**COLLECTED MATERIAL**:

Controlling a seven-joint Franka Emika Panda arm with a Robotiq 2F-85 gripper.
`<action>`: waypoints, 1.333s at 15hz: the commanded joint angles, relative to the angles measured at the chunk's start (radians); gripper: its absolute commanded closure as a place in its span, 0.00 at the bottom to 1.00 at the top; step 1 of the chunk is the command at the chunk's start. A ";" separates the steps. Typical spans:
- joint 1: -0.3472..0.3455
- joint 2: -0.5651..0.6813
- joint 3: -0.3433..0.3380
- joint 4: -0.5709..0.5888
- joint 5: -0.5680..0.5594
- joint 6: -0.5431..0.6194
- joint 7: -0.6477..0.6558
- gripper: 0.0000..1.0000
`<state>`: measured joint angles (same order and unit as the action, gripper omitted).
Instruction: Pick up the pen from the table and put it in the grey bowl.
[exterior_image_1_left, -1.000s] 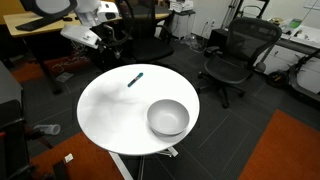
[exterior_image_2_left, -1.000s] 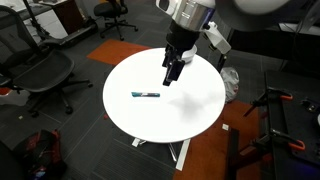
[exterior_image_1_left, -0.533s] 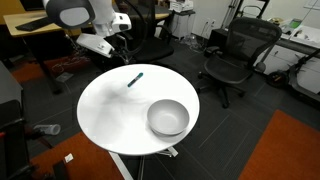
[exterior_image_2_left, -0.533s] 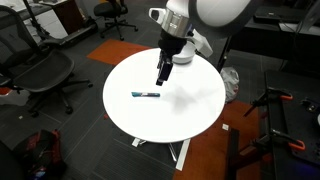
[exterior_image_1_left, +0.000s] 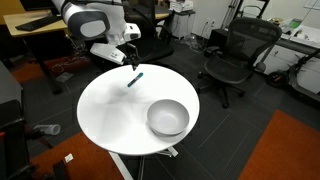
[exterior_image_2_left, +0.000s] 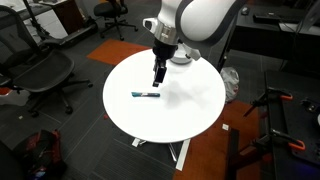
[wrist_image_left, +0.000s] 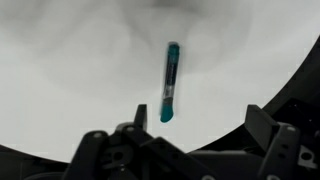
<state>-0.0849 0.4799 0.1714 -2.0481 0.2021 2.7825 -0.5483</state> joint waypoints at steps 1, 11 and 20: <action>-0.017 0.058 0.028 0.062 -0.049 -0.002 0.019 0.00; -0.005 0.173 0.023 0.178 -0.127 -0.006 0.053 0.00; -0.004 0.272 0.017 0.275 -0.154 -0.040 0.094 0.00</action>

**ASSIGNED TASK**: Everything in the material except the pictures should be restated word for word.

**ANSWER BOX**:
Controlling a seven-joint Franka Emika Panda arm with a Robotiq 2F-85 gripper.
`<action>`: waypoints, 1.333s at 15hz: the commanded joint angles, relative to the angles measured at the chunk's start (radians); gripper: its absolute commanded closure as a place in its span, 0.00 at the bottom to 1.00 at the top; step 1 of the chunk is the command at the chunk's start. A ";" separates the steps. Typical spans:
- joint 1: -0.3472..0.3455
- joint 2: -0.5651..0.6813
- joint 3: -0.3433..0.3380
- joint 4: -0.5709..0.5888
- joint 5: -0.5680..0.5594
- joint 6: -0.5431..0.6194
- joint 7: -0.6477..0.6558
- gripper: 0.0000..1.0000
`<state>`: measured joint angles (same order and unit as the action, gripper omitted).
Instruction: Pick up the pen from the table and put it in the grey bowl.
[exterior_image_1_left, -1.000s] 
[exterior_image_2_left, -1.000s] 
[exterior_image_1_left, -0.533s] 
[exterior_image_2_left, -0.533s] 
[exterior_image_1_left, +0.000s] 
[exterior_image_2_left, +0.000s] 
[wrist_image_left, +0.000s] 
<state>-0.0849 0.4799 0.1714 -2.0481 0.2021 2.7825 -0.5483</state> joint waypoints at steps 1, 11 and 20: <action>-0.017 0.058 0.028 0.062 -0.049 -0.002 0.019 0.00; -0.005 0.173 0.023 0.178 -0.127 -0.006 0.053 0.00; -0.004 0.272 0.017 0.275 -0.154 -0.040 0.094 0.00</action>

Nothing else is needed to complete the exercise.